A Birgit le gustaba y me iba mostrando distintos edificios y su historia o su función. Yo le pregunté para qué entrenaban los caballos españoles y por qué eran españoles. Me dijo que no tenía la menor idea de por qué eran españoles y que los entrenaban para eso. Para tenerlos entrenados y para que la gente los fuese a ver. Algo meramente turístico y utilitarista, aunque me aclaró que cierta vez hubo un incendio en un pabellón y los caballos en riesgo movilizaron a la compasión de gran parte de la ciudad hasta que se pudo ponerlos fuera de peligro.

En el Burggarten pedimos una cerveza y me desorientó el hecho de que Birgit parecía tomar distancia. Después la acompañé hasta su casa.

Nunca habíamos tenido sexo porque ella me dijo que ya no estaba para flirteos y porque a mí me daba un poco de miedo. Pero esa noche me invitó a entrar. Los dos habíamos tomado bastante y después de algunos besos extraños (la bicicleta estaba con nosotros y para mí que controlaba) nos quedamos en silencio. Me preguntó qué me apetecía y yo le dije que me gustaría verla bailar break-dance. Puso música y empezó a moverse con la misma eficacia de París, a un ritmo más sosegado y sugerente. Eso rompió el hielo y yo me puse a festejar cuanto movimiento me gustara (eran todos) hasta que terminó el largo tema.

Entonces se detuvo y con una sonrisa que nunca le había visto dijo que ahora me tocaba a mí.

Por qué no, pensé y decidí irrumpir en el break-dance como en la esquina del gordo Leiboso.

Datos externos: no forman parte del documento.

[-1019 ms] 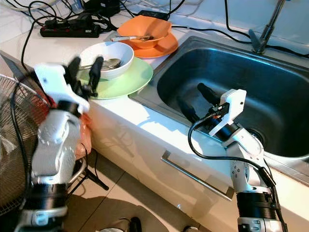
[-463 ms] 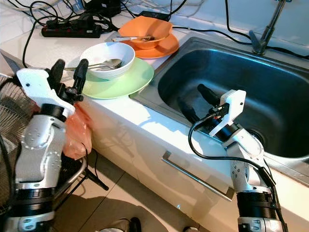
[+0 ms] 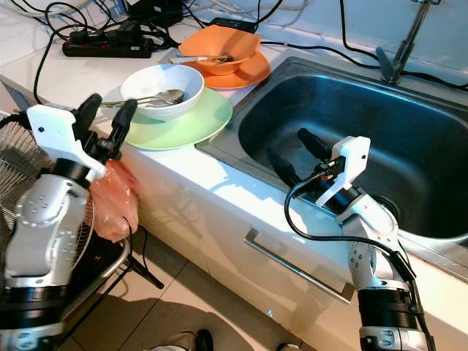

Me paré delante del sillón y dejé que me llevara la excitante cadencia de la música. No sé cuánto tiempo pasó, pero creo que casi inmediatamente Birgit comenzó a revolverse en el sillón sin poder contenerse entre las expresiones de asombro y las carcajadas.

Daba revolcones en el sillón mientras yo me movía como un enajenado al compás de esa percusión irresistible. Sentía que eso estaba hecho para mí, como tantas otras cosas y disfruté ese baile mientras duraba la posesión. Porque yo estaba poseído por el del show, por el bailarín que hacía el trabajo con toda seriedad. Era la misma circunspección con que me introducía al pozo para las sesiones de resistencia al humo.

Cuando el bailarín dio por terminado su show, me senté al lado de Birgit a la espera de su opinión. Y realmente fue una espera porque seguía revolcándose sin parar. A veces parecía que se le estaba pasando pero de golpe le volvía un espasmo y se echaba con toda su fuerza contra el sillón en medio de la carcajada. Por fin pareció calmarse un poco y me pudo decir, entre las replicaciones de sus espasmos, que era único, que había hecho cualquier cosa (y aquí tuve que esperar que la abandonara otra carcajada) pero que tenía un estilo increíble donde lo que manejaba mejor era la expresión de mi rostro durante el trance.

Lo tomé lo mejor que pude. Fue también un “déjá vu” porque más de una vez generé algo por el estilo entre mis amigos del barrio cuando me abocaba a alguna actividad física que implicara cierta pericia como hachar o jugar a las cabezas.

Esa noche hicimos el amor por primera vez con Birgit, yo diría que sin pena ni gloria, pero muy bien. Cuando me fui de su casa (yo vivía en un dormitorio que le rentaba a una búlgara, impresentable para Birgit, me refiero al dormitorio, aunque la búlgara también era impresentable porque se lo pasaba escupiendo a diestra y siniestra) sentí que la bicicleta me observaba apoyada en la pared. No pude saber si aprobaba lo sucedido o no. Quise darle alguna explicación, solo me atreví a saludarla con mucha delicadeza. Y noté algo en ella, algo parecido a la mirada de una niña cuando uno está comiéndose algún chocolate.